Volume reduction before sample rate conversion?

It appears that a sample rate conversion occurs in the processing chain before the volume control stage is reached, even when no sample rate conversion is configured:

Would it be possible to have a volume reduction stage before this conversion, so inter-sample overs during sample rate changes can be definitively avoided?

1 Like

From the Online Help information, accessed by clicking on the (i) in the top-right of the Upsampling pop-up window…

"To avoid problems caused by oversampling of DSD, which can cause interruptions during audio playback, it is advisable to reduce the sound volume. For tracks that use ReplayGain and for tracks with sampled peak values, the volume reduction is calculated automatically. For other tracks, a precautionary volume reduction can be specified here at the bottom of this settings window."

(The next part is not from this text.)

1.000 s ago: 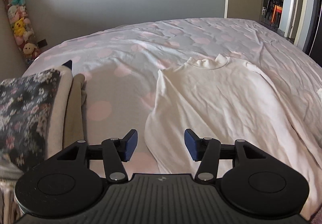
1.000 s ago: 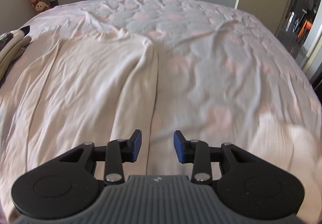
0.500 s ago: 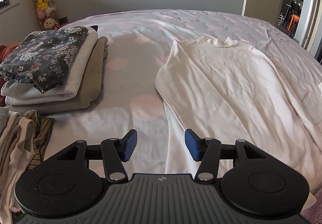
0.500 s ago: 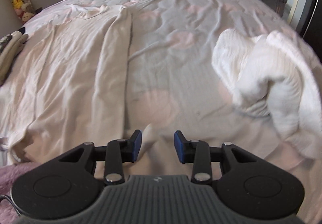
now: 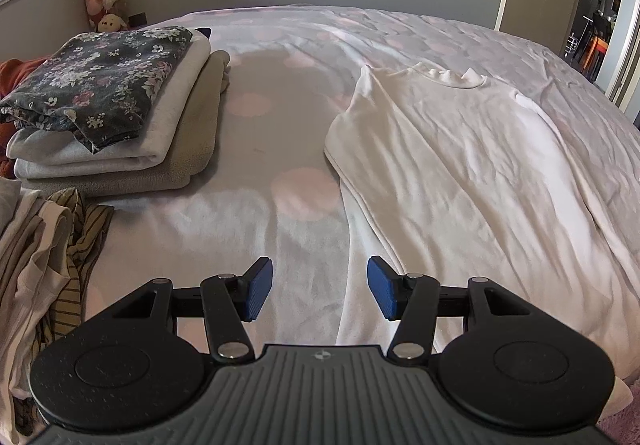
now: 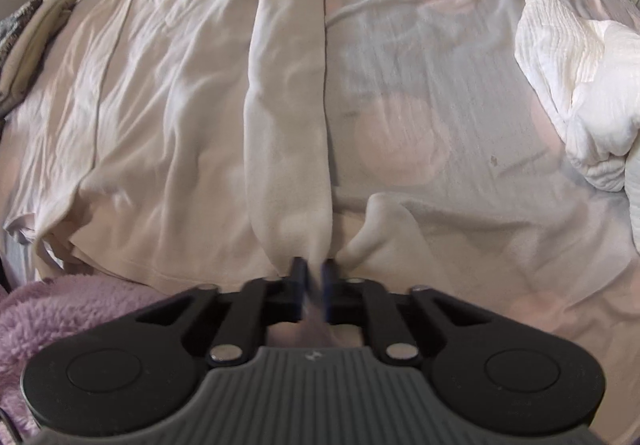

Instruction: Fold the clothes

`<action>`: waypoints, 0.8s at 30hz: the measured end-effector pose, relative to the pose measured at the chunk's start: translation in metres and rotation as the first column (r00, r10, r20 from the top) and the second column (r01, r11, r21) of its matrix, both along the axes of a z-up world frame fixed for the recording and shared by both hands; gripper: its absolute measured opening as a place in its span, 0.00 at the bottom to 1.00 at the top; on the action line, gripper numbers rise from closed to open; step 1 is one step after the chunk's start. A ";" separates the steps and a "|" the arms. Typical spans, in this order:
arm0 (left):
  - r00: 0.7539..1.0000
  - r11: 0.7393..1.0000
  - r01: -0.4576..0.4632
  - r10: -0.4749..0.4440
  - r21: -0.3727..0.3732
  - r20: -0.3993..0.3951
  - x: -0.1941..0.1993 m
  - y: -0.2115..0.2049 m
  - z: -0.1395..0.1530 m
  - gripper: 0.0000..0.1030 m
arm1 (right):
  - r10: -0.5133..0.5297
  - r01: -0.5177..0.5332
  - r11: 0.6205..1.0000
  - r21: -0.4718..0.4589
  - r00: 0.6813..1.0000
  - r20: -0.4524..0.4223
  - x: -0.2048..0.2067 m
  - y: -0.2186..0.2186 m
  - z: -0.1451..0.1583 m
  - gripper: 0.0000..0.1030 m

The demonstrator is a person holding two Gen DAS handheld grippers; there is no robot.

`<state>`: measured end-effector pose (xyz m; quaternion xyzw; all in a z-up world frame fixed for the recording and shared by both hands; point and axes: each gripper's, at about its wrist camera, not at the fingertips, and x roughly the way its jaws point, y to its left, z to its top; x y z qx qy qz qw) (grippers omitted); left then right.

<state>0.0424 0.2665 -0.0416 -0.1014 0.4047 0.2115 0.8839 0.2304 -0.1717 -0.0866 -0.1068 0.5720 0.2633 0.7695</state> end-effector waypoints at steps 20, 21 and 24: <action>0.997 0.996 0.081 -0.081 -0.046 -0.012 0.013 -0.004 -0.008 0.49 | -0.205 0.278 0.941 -0.193 0.921 0.331 0.107 -0.046 0.101 0.04; 0.996 0.995 0.086 -0.087 -0.045 -0.013 0.014 -0.005 -0.009 0.49 | -0.222 0.302 0.932 -0.201 0.913 0.342 0.115 -0.051 0.101 0.04; 0.995 0.994 0.098 -0.099 -0.043 -0.027 0.018 -0.007 -0.011 0.49 | -0.288 0.389 0.896 -0.216 0.877 0.385 0.138 -0.069 0.101 0.04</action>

If ISP’s are detected this will be mitigated subsequent of the up-sampling/modulation processing in the Volume management modules feeding the output level. Proper gain management prior to up-sampling/modulation if using the Plug-in module is also essential… It is difficult to assess the difference between ISP’s and simple spurious digital signal overload clipping distortion in the DAC.

It is not logical to assume that the Up-sampling module is always engaged when it can be enabled or disabled (bypassed).

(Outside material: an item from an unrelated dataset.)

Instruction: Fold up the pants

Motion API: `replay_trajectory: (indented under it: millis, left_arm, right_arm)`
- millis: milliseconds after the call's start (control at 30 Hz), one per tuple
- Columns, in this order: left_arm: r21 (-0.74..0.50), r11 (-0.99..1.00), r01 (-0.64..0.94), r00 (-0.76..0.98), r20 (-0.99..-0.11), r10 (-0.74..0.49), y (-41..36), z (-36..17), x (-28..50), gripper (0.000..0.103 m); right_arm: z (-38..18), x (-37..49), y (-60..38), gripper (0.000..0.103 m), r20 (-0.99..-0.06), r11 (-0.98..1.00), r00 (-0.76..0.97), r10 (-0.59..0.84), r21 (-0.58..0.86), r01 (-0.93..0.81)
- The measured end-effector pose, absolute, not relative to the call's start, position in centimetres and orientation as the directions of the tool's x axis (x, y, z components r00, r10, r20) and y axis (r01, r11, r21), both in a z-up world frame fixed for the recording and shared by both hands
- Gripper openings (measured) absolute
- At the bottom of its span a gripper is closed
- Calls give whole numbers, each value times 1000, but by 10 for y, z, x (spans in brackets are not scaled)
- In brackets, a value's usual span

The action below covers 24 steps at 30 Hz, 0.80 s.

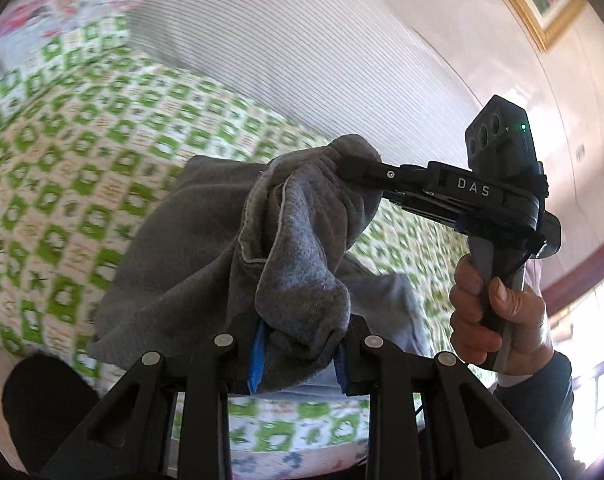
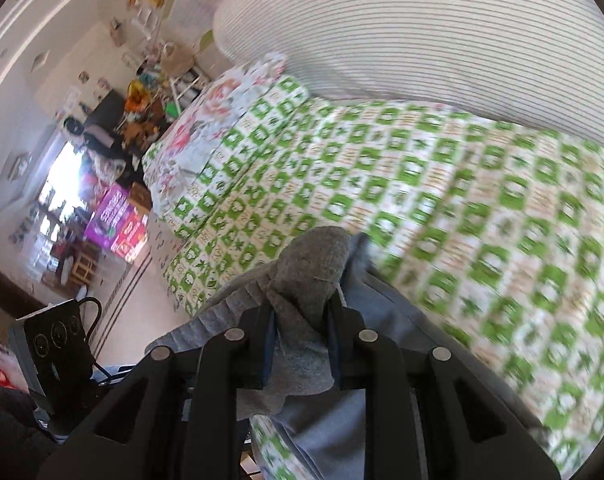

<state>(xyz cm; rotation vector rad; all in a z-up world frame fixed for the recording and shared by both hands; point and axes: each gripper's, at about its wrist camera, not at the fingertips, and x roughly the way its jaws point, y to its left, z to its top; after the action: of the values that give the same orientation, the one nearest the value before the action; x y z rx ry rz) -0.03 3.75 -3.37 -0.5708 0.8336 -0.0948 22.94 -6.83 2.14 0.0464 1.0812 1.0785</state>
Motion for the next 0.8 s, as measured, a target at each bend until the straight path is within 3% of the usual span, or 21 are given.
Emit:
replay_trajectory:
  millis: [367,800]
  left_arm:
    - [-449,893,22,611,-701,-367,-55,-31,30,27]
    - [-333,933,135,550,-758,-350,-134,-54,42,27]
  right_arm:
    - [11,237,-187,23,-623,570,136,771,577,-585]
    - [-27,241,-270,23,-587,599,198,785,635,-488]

:notes: :eye: :headphones: :eye: :notes:

Thanks for the reply. I’m not using or converting DSD, in fact, the entire upsampling stage is deactivated. Yet, as evidenced by the screenshot above, a sample rate conversion from PCM 88.2 (or anything the source file happens to be) to PCM 48 is taking place. Now, this needs to take place somewhere, since the output device requires 48, but I would like it to happen after I had the chance to lower the digital volume. Like you said, gain management is essential prior to sample rate changes.

1 Like

If you notice… The FLAC file is being converted to PCM with 64 bit math and the sample-rate is decimated to 48kHz (which is an illogical target for 88.2kHz… the target should be 44.1kHz to avoid round-off errors…) Sample-rate decimation does not add gain, the increase in bit-depth adds dynamic-range…. in the case of 64 bit math the theoretical dynamic-range is approximately 384dB! (where, in PCM digital-audio, 6dB = 1 bit) … The 64 bit/48kHz signal (The correct target should be 44.1kHz) is presented to the 64 bit Volume processes where the signal bit-depth is decimated to 24 bits (theoretical dynamic-range of 144dB) for output to the DAC.

The signal presented to the sample-rate converter decimation process is not altered by virtue of the 64 bit math, just the sample-rate…

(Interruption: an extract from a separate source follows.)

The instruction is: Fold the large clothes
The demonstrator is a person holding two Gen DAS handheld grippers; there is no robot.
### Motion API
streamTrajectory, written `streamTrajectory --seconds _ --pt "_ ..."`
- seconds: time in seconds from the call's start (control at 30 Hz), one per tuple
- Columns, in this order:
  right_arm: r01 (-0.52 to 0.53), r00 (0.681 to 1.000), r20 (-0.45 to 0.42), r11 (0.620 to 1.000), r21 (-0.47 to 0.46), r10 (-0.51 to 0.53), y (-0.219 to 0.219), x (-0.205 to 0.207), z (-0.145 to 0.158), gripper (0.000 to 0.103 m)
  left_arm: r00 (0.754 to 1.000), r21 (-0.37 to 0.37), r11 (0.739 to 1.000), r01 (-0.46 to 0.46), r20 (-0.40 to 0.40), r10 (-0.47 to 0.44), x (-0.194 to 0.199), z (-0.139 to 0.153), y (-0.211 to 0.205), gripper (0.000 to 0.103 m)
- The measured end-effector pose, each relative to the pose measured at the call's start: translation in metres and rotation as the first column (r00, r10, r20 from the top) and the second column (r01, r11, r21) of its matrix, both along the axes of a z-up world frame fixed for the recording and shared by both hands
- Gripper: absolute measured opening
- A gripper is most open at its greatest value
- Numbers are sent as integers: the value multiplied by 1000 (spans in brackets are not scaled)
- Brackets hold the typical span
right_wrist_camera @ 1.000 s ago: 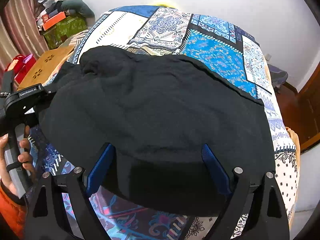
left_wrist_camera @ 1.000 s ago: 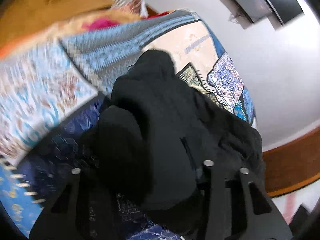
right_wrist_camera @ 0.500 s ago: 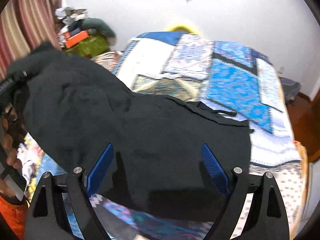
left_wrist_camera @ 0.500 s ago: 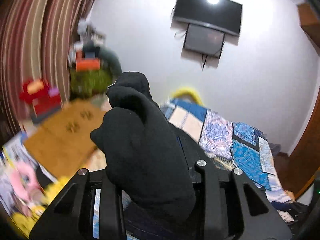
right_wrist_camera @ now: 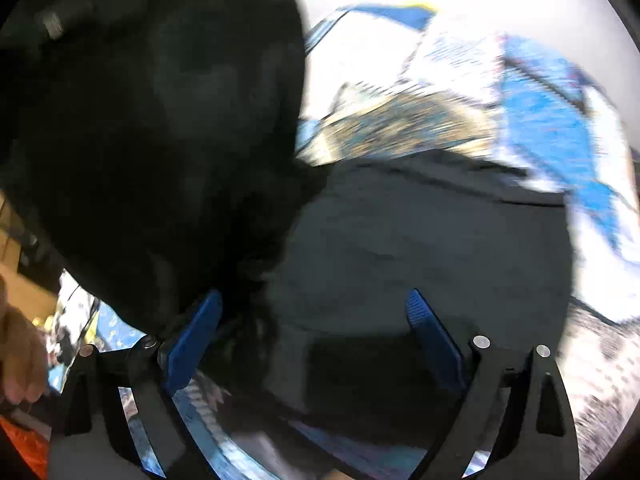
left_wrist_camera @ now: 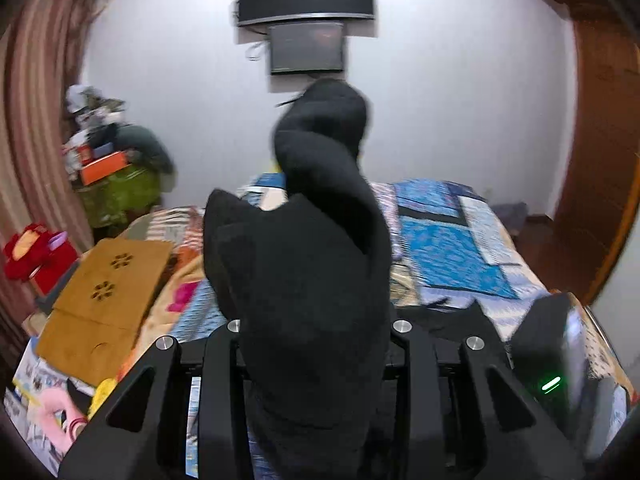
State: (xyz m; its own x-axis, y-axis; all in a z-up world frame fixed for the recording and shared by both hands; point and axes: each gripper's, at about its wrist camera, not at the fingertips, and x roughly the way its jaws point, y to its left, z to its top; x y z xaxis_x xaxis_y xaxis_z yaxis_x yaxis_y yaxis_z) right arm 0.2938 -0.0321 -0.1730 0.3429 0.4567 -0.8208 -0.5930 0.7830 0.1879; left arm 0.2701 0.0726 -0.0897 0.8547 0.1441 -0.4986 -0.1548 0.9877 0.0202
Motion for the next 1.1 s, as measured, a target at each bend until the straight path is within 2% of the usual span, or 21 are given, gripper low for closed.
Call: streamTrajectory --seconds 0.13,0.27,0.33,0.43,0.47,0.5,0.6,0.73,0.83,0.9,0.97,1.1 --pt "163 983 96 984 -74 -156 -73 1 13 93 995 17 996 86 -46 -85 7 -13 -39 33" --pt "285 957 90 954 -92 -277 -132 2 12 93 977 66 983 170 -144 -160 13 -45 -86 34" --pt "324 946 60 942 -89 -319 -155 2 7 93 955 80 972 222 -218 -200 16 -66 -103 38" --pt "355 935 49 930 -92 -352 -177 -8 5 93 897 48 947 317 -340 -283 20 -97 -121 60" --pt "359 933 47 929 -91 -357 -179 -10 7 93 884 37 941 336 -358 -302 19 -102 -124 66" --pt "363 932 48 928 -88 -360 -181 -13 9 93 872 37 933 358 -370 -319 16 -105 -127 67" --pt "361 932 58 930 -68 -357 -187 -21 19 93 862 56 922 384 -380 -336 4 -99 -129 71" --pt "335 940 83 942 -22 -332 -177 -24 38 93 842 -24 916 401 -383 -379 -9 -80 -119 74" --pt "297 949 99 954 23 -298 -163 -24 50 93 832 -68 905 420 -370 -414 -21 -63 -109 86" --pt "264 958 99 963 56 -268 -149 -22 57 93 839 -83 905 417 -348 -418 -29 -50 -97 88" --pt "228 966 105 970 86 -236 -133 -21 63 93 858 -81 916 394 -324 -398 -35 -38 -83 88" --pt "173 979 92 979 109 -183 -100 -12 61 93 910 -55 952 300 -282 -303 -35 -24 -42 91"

However, (in the scenario you are showing) you are presenting the potential for truncation-distortion/round-off-error by setting an illogical target sample-rate of 48kHz for output instead of 44.1kHz.

Note:
1-bit = 6dB in LPCM…. Therefore: [6(dB) x (number of bits) + 1.75mv = Theoretical Dynamic-Range in volts]

:notes: :eye: :headphones: :eye: :notes:

My concern isn’t dynamic range. It is that the signal is subjected to sample rate conversion without the chance of reducing the level first. There is a risk of clipping inter-sample overs during this conversion, because sadly a lot of source material contains samples at or close to 0dBFS. I would like to reduce the signal level by at least 3dB before any sample rate (or D-A) conversion.

1 Like

This is the problem with poorly mastered files…

From the Online Help Guide info in the Volume Leveling Module…

ā€œThe Replay Gain function allows you to automatically adjust the volume of tracks to maintain a consistent playback level within a playlist. This adjustment is made according to a sound level reference specific to each song according to EBU R128 and DR standards.
If this reference is not available in the metadata of a piece in your local library, Audirvāna can calculate it.
You can start the analysis of the albums in your library by pressing the ā€˜start’ button. You will then open a view that displays all the albums that do not have this information. You can select all or some of them, and launch the analysis in background.
The Replay Gain can also be applied to songs streamed from a partner service, provided that this service makes this information available (e.g. TIDAL).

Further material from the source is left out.